O labirinto impresso na imagem de capa de Everything Is Alive (2023, Dead Oceans), mais recente álbum do grupo britânico Slowdive, funciona como uma importante representação de tudo aquilo que a banda busca desenvolver no primeiro registro de inéditas em seis anos. Sequência ao homônimo trabalho que deu fim ao hiato duas décadas longe dos estúdios, o disco convida o ouvinte a se perder em uma enevoada combinação de guitarras e vozes etéreas. É como uma extensão de tudo aquilo que tem sido explorado desde o inaugural Just for a Day (1991), porém, partindo de uma abordagem essencialmente atmosférica.

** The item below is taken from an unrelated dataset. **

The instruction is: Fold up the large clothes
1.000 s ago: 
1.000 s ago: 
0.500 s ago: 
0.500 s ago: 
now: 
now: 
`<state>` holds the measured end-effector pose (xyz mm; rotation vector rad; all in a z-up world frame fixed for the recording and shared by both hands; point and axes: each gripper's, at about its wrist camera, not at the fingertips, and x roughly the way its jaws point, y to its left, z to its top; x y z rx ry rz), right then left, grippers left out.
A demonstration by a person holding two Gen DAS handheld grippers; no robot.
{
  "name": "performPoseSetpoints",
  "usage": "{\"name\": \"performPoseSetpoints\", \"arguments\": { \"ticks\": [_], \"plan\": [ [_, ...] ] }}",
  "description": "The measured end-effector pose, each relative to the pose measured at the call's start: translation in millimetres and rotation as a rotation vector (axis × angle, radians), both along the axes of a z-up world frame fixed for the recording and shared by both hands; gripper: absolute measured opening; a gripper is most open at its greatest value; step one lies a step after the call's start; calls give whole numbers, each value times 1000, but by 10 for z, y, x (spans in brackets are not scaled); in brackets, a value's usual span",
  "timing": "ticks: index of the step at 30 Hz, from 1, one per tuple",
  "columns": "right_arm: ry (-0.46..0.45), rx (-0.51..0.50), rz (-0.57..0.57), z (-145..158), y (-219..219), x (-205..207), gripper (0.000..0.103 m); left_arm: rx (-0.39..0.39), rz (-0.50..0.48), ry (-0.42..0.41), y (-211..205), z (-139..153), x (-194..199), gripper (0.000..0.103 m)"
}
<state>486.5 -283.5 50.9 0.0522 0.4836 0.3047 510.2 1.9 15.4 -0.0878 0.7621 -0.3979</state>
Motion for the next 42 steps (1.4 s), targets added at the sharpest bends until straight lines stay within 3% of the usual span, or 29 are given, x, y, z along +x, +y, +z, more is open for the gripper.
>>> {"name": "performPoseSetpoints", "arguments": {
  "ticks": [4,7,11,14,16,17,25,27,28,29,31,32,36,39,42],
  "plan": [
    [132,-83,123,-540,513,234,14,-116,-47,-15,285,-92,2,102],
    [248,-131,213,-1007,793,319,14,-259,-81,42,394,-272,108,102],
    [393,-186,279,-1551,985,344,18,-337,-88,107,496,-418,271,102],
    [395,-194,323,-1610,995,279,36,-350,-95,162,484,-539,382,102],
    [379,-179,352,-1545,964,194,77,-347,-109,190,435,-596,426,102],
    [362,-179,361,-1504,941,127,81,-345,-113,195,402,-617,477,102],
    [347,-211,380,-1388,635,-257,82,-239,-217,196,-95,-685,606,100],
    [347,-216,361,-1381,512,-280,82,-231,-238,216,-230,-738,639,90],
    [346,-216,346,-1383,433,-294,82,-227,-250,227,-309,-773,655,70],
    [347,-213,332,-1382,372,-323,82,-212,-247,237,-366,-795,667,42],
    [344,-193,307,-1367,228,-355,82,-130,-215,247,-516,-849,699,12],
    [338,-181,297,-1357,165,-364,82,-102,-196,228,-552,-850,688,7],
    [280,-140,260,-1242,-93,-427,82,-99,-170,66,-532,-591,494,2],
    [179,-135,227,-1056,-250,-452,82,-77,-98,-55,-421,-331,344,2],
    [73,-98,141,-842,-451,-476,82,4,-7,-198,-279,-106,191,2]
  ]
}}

Exemplo disso fica bastante evidente quando, logo na abertura do trabalho, em Shanty, os sintetizadores antecedem as guitarras em um direcionamento quase transcendental. Nada que pareça prejudicar a já esperada massa de ruídos que o guitarrista Neil Halstead e seus parceiros de banda, os músicos Nick Chaplin, Rachel Goswell, Christian Savill e Simon Scott, têm incorporado desde o final da década de 1980, quando o grupo foi formado em Reading, na Inglaterra. Pouco menos de seis minutos que acabam servindo como uma minuciosa síntese de tudo aquilo que o Slowdive busca desenvolver em Everything Is Alive.
A diferença em relação a outros trabalhos produzidos pelo quinteto, como o cultuado Souvlaki (1993) e Pygmalion (1995), está na forma como o grupo parece seguir em uma medida própria de tempo. Em Prayer Remembered, por exemplo, as vozes nem aparecem, dando lugar a um jogo de sintetizadores e guitarras paisagísticas que fazem lembrar o encontro de Halstead com a harpista Mary Lattimore, em Silver Ladders (2020). É somente com a chegada de Alife, com suas batidas e vozes sobrepostas, que o trabalho avança e o labirinto sensorial proposto pelo Slowdive começa a fazer sentido, orientando a experiência do ouvinte.
Minutos à frente, em Andalucia Plays, o trabalho volta a desacelerar, porém, encanta pelo refinamento dado aos arranjos e versos descritivos que mergulham na intimidade de um casal. “Você é meu anjo / Vestindo sua camisa favorita / Tecido francês e bolinhas“, canta. Entretanto, é com a chegada da canção seguinte, a já conhecida Kisses, que o disco realmente diz a que veio. Seja pela força das guitarras ou pela combinação quase instrumental entre as vozes de Halstead e Goswell, tudo parece pensado para capturar a atenção do ouvinte e movimentar o registro, como uma extensão da fluidez adotada pela banda no álbum anterior.
Menos urgente do que a canção que a antecede, porém, marcada em essência pelos detalhes, Skin In The Game, vinda logo em sequência, mais uma vez destaca o trabalho do grupo inglês. São incontáveis camadas instrumentais, texturas e vozes que se entrelaçam de forma a brincar com a interpretação do ouvinte. Instantes em que a banda vai de encontro ao mesmo território criativo explorado em Souvlaki, conceito reforçado com a posterior Chained To a Cloud, composição que flerta com o dub, lembrando uma versão simplificada daquilo que o Slowdive havia testado em preciosidades como Souvlaki Space Station.
Posicionada no encerramento do trabalho, The Slab volta a impressionar pelo dinamismo das guitarras e fluidez adotada pelo grupo. É como uma resposta aos minutos iniciais do registro, onde a banda parece vagar sem direção, comprometendo a experiência do ouvinte. Da robustez das batidas, passando pelo uso sempre destacado das guitarras, poucas vezes antes o quinteto inglês demonstrou tamanha força em estúdio. O resultado desse processo resulta em uma obra de extremos. Um misto de calmaria e caos que, mesmo entre altos e baixos, demonstra o contínuo esforço do Slowdive em jogar com as possibilidades.